Task instructions: Reproduce the whole listing exactly and let no picture into the copy.

Information shown:
- - -

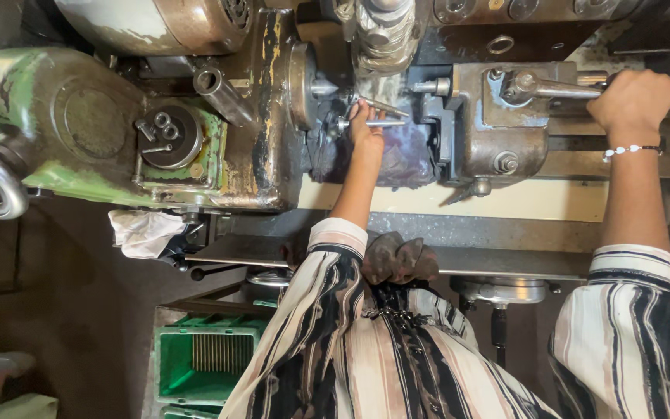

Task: The person repeatedly picks metal rods from a green bin, inserts them into a lathe chuck, and operates the machine to machine the rod ends. The person removes the finished rods and returns them to the bin, repeating the cycle throughout the clip.

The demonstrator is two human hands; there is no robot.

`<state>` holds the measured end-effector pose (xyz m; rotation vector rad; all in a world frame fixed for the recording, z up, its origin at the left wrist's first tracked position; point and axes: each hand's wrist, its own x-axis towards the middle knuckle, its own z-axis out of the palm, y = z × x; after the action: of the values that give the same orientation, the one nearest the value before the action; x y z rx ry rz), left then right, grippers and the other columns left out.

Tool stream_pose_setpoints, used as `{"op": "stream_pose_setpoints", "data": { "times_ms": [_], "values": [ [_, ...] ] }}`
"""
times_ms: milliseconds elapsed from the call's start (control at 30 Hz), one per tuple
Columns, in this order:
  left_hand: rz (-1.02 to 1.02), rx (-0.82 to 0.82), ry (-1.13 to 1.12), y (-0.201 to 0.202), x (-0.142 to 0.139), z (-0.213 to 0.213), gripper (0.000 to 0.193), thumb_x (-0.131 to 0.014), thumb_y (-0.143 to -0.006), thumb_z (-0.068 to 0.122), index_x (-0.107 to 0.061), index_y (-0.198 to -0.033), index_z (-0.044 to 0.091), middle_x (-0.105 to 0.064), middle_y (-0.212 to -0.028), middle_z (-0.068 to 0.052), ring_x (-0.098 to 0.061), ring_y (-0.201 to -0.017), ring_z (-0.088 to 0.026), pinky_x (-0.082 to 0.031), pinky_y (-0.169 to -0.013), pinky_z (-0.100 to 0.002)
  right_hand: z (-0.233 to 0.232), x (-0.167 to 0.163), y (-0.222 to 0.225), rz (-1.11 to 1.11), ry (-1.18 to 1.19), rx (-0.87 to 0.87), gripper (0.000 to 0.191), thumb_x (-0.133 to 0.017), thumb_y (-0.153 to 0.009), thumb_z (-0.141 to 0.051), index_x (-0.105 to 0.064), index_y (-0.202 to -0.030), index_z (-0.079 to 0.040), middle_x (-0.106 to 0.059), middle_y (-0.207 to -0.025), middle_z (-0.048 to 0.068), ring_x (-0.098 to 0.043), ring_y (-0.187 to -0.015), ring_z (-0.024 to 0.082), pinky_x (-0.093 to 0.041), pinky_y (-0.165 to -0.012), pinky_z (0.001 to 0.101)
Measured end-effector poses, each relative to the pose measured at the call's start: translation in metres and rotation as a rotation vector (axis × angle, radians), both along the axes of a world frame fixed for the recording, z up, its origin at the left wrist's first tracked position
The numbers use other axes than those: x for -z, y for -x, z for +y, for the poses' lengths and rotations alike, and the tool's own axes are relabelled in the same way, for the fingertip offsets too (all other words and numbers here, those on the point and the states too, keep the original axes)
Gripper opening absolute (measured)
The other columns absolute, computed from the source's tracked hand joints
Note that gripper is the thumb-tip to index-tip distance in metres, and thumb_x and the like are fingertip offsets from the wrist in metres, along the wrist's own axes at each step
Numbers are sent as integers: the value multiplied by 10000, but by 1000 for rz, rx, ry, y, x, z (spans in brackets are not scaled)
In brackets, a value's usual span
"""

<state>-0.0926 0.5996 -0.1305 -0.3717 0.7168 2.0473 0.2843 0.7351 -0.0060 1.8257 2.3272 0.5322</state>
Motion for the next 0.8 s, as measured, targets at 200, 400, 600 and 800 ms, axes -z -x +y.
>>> {"op": "stream_pose_setpoints", "data": {
  "times_ms": [200, 400, 600, 800],
  "values": [
    [-2, -132, 84, -9, -5, 3, 249, -723, -923, 159, -645, -1159, 174, -672, -1126, -9, -609, -1119, -229, -561, -902, -491, -1, -2, 3, 19, -12, 0, 263, -805, -747, -385, -800, -729, -123, -773, -755, 133, -750, -767, 292, -530, -683, 379],
    [14, -212, 145, -14, -13, 19, 167, -727, -951, 175, -646, -1097, 174, -676, -1132, 4, -618, -1103, -194, -544, -870, -438, -1, -1, 4, -5, -39, -1, 249, -791, -773, -370, -795, -726, -126, -774, -745, 129, -746, -745, 289, -527, -696, 372],
    [-104, -230, 140, 1, -15, 26, 120, -716, -963, 187, -635, -1050, 181, -650, -1071, -13, -618, -1035, -205, -561, -866, -449, 1, 0, 4, -8, -18, 26, 268, -809, -737, -393, -794, -725, -126, -768, -782, 126, -744, -730, 285, -521, -691, 370],
    [-147, -218, 22, 10, -12, 25, 132, -728, -966, 190, -641, -1064, 178, -648, -1065, 5, -608, -1027, -186, -590, -889, -459, 0, 0, 4, -6, 2, 38, 271, -804, -765, -380, -797, -731, -112, -773, -743, 122, -744, -748, 289, -522, -690, 376]
  ]
}}
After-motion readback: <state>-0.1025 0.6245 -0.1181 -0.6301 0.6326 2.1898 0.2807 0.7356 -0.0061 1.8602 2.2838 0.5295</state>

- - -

Response box:
Task: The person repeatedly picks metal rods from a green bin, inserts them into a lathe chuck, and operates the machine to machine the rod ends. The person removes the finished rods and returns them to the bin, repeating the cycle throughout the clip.

The demonstrator is two human hands; there is no robot.

`<state>` holds the measured end-effector pose (xyz m; rotation vector rad; all in a world frame fixed for the recording, z up, its origin at the left wrist's first tracked position; point and axes: each hand's wrist, its own x-axis towards the middle knuckle, its own z-axis out of the palm, y = z × x; after the action: of the values that give the same orientation, the one nearest the value before the action; x y z rx ry rz), left then right, grippers and the other columns left out.

Tool stream_pose_setpoints, used as `{"op": "stream_pose_setpoints", "data": { "times_ms": [_], "values": [ [_, ...] ] }}`
"""
times_ms: milliseconds elapsed from the call's start (control at 30 Hz), one per tuple
Columns, in this order:
  left_hand: rz (-1.02 to 1.02), rx (-0.82 to 0.82), ry (-1.13 to 1.12), y (-0.201 to 0.202), x (-0.142 to 0.139), z (-0.213 to 0.213), gripper (0.000 to 0.193), thumb_x (-0.131 to 0.014), thumb_y (-0.143 to -0.006), thumb_z (-0.068 to 0.122), index_x (-0.107 to 0.061), index_y (-0.198 to -0.033), index_z (-0.044 to 0.091), middle_x (-0.105 to 0.064), middle_y (-0.212 to -0.028), middle_z (-0.068 to 0.052), ring_x (-0.098 to 0.061), ring_y (-0.201 to -0.017), ring_z (-0.088 to 0.026), pinky_x (-0.082 to 0.031), pinky_y (-0.169 to -0.013), pinky_z (-0.100 to 0.002)
  right_hand: z (-0.233 to 0.232), x (-0.167 to 0.163), y (-0.222 to 0.225), rz (-1.11 to 1.11), ry (-1.18 to 1.19), rx (-0.87 to 0.87), gripper (0.000 to 0.191), thumb_x (-0.133 to 0.017), thumb_y (-0.153 to 0.009), thumb_z (-0.141 to 0.051), index_x (-0.105 to 0.064), index_y (-0.202 to -0.030), index_z (-0.079 to 0.040), middle_x (-0.106 to 0.059), middle_y (-0.207 to -0.025), middle_z (-0.048 to 0.068), ring_x (-0.098 to 0.043), ring_y (-0.187 to -0.015), ring_z (-0.024 to 0.082), pinky_x (-0.093 to 0.041), pinky_y (-0.165 to -0.012), pinky_z (0.001 to 0.101)
Measured end-effector poses, each relative to the pose measured at the call's start: translation in metres and rotation as a rotation vector (axis × angle, radians), both along the axes of a world frame fixed for the recording, z up, its origin at the left wrist's first tracked position
The numbers use other axes than those: x for -z, y for -x, z for +y, for the poses' lengths and rotations alike, and the tool's own axes are relabelled in the same way, for the fingertip offsets too (all other words and numbers here, those on the point and the states too, keep the original axes)
Gripper opening absolute (measured)
The other columns absolute, computed from the source's tracked hand joints
Note that gripper is the thumb-tip to index-tip distance in metres, and thumb_x and the like are fingertip offsets from the wrist in metres, along the wrist's own axes at each step
Numbers are sent as integers: the value multiplied by 10000, but by 1000 for rz, rx, ry, y, x, z (spans in brackets are not scaled)
In brackets, a value's usual span
"""

<state>-0.0926 0.5996 -0.1305 -0.3717 0.7168 2.0473 0.2843 0.7351 -0.0060 1.8257 2.3272 0.5322</state>
Motion for the next 0.8 s, as measured, targets at 200, 400, 600 and 800 ms, axes -z -x +y.
>>> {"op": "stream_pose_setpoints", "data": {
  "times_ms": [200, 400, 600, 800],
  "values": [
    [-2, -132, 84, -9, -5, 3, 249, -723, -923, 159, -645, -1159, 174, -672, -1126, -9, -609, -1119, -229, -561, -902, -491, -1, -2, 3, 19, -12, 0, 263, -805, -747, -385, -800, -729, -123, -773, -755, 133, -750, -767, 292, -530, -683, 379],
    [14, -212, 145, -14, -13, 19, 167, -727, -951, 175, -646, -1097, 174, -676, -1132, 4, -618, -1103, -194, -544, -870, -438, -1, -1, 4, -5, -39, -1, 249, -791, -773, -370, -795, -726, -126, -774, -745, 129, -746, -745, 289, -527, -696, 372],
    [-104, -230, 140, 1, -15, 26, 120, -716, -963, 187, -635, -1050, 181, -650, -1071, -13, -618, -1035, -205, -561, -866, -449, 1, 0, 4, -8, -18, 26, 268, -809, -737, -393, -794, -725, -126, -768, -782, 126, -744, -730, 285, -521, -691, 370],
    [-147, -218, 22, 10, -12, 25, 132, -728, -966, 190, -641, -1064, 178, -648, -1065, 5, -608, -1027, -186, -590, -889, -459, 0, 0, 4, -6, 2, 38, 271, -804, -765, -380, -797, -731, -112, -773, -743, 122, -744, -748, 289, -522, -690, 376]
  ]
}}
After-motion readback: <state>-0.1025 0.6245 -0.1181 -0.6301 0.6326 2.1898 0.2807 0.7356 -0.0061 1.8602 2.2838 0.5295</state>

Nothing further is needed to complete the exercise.